Я ел без аппетита, и должен сознаться, что, вопреки влюбленности, с некоторой неприязнью наблюдал за здоровым аппетитом Лютеции. Мною владели низменные мысли о восьми тысячах франках. Тут сошлось многое. Я думал о себе самом, о Голубчике. Два часа назад я радовался, что снова им стану, а сейчас, сидя рядом с Лютецией, по этой же причине я был переполнен горечью. Все-таки в какой-то степени я еще оставался Кропоткиным и должен был заплатить эти восемь тысяч франков. Заплатить как Кропоткин. Меня, никогда не считавшего деньги, неожиданно разозлила величина этой суммы.
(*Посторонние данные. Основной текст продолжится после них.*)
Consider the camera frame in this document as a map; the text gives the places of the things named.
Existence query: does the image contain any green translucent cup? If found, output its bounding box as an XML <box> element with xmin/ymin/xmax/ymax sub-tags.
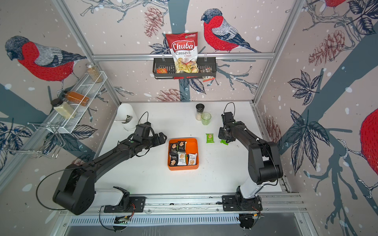
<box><xmin>201</xmin><ymin>112</ymin><xmax>212</xmax><ymax>125</ymax></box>

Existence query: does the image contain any white rounded container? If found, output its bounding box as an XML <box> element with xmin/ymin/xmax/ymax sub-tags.
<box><xmin>115</xmin><ymin>103</ymin><xmax>139</xmax><ymax>132</ymax></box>

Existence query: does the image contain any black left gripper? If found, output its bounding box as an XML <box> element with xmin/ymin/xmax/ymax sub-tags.
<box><xmin>142</xmin><ymin>131</ymin><xmax>168</xmax><ymax>149</ymax></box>

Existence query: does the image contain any orange storage box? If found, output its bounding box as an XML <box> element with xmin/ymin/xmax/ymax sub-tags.
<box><xmin>167</xmin><ymin>138</ymin><xmax>199</xmax><ymax>171</ymax></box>

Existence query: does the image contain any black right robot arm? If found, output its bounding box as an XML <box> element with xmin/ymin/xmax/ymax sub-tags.
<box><xmin>219</xmin><ymin>122</ymin><xmax>283</xmax><ymax>206</ymax></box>

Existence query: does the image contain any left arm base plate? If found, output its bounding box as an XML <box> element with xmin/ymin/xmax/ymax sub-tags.
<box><xmin>103</xmin><ymin>196</ymin><xmax>146</xmax><ymax>213</ymax></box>

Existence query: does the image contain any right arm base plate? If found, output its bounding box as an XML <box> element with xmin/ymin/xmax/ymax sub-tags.
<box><xmin>218</xmin><ymin>195</ymin><xmax>263</xmax><ymax>212</ymax></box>

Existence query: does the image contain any glass jar of grains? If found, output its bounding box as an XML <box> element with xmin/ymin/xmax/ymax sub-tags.
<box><xmin>86</xmin><ymin>63</ymin><xmax>103</xmax><ymax>83</ymax></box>

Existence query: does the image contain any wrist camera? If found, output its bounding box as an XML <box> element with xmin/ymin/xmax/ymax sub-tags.
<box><xmin>221</xmin><ymin>112</ymin><xmax>235</xmax><ymax>126</ymax></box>
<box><xmin>135</xmin><ymin>122</ymin><xmax>151</xmax><ymax>137</ymax></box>

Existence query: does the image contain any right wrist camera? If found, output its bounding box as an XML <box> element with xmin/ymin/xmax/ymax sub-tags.
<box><xmin>221</xmin><ymin>112</ymin><xmax>235</xmax><ymax>126</ymax></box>

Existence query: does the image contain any red Chuba cassava chips bag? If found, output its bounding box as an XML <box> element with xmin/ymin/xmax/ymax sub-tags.
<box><xmin>165</xmin><ymin>32</ymin><xmax>199</xmax><ymax>73</ymax></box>

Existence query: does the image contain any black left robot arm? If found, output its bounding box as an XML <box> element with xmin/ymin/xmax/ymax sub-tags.
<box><xmin>52</xmin><ymin>132</ymin><xmax>167</xmax><ymax>215</ymax></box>

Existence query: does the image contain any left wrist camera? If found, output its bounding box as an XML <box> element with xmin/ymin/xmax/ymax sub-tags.
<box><xmin>135</xmin><ymin>122</ymin><xmax>151</xmax><ymax>137</ymax></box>

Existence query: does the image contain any black lid cream jar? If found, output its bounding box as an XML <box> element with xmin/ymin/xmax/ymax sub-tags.
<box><xmin>51</xmin><ymin>98</ymin><xmax>77</xmax><ymax>120</ymax></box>

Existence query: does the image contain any black cap spice shaker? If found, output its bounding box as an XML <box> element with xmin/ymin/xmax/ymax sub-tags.
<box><xmin>195</xmin><ymin>103</ymin><xmax>205</xmax><ymax>121</ymax></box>

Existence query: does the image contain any white cookie packet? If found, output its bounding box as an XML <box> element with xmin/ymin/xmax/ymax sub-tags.
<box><xmin>188</xmin><ymin>153</ymin><xmax>197</xmax><ymax>166</ymax></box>
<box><xmin>177</xmin><ymin>152</ymin><xmax>188</xmax><ymax>166</ymax></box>

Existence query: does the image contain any chrome wire rack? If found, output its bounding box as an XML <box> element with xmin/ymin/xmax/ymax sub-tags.
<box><xmin>1</xmin><ymin>123</ymin><xmax>67</xmax><ymax>159</ymax></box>

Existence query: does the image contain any black cookie packet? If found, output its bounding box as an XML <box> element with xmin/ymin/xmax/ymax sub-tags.
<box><xmin>169</xmin><ymin>153</ymin><xmax>178</xmax><ymax>167</ymax></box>
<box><xmin>169</xmin><ymin>143</ymin><xmax>178</xmax><ymax>154</ymax></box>
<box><xmin>177</xmin><ymin>141</ymin><xmax>187</xmax><ymax>152</ymax></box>

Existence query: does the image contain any black wire wall basket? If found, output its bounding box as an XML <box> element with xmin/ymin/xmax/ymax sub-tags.
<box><xmin>153</xmin><ymin>57</ymin><xmax>217</xmax><ymax>79</ymax></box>

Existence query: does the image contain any white wire wall shelf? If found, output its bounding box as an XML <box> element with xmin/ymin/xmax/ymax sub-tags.
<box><xmin>47</xmin><ymin>71</ymin><xmax>107</xmax><ymax>134</ymax></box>

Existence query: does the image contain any orange sauce bottle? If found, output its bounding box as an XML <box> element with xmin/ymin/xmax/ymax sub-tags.
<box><xmin>64</xmin><ymin>91</ymin><xmax>90</xmax><ymax>107</ymax></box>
Друзья мои, случаются такие моменты, когда деньги, которые платишь за свою страсть, кажутся тебе почти такими же важными, как сама страсть и предмет ее возбуждающий. Я не думал о том, что я сам мошенничеством и подлой ложью приобрел и содержал мою любимую Лютецию, зато упрекал ее в том, что она верила моей лжи и жила за ее счет. Во мне поднималась какая-то незнакомая доселе ярость. Я любил Лютецию и в то же время негодовал. Вскоре, еще во время ужина, мне пришло в голову, что она одна виновата во всех моих бедах. Я все перебирал в голове, выискивая у нее недостатки, и нашел: если она ничего не рассказала мне о платьях, то это приравнивается к обману. И поэтому, медленно складывая салфетку, растягивая слова, я произнес:
– Сегодня у меня побывал господин Шаррон.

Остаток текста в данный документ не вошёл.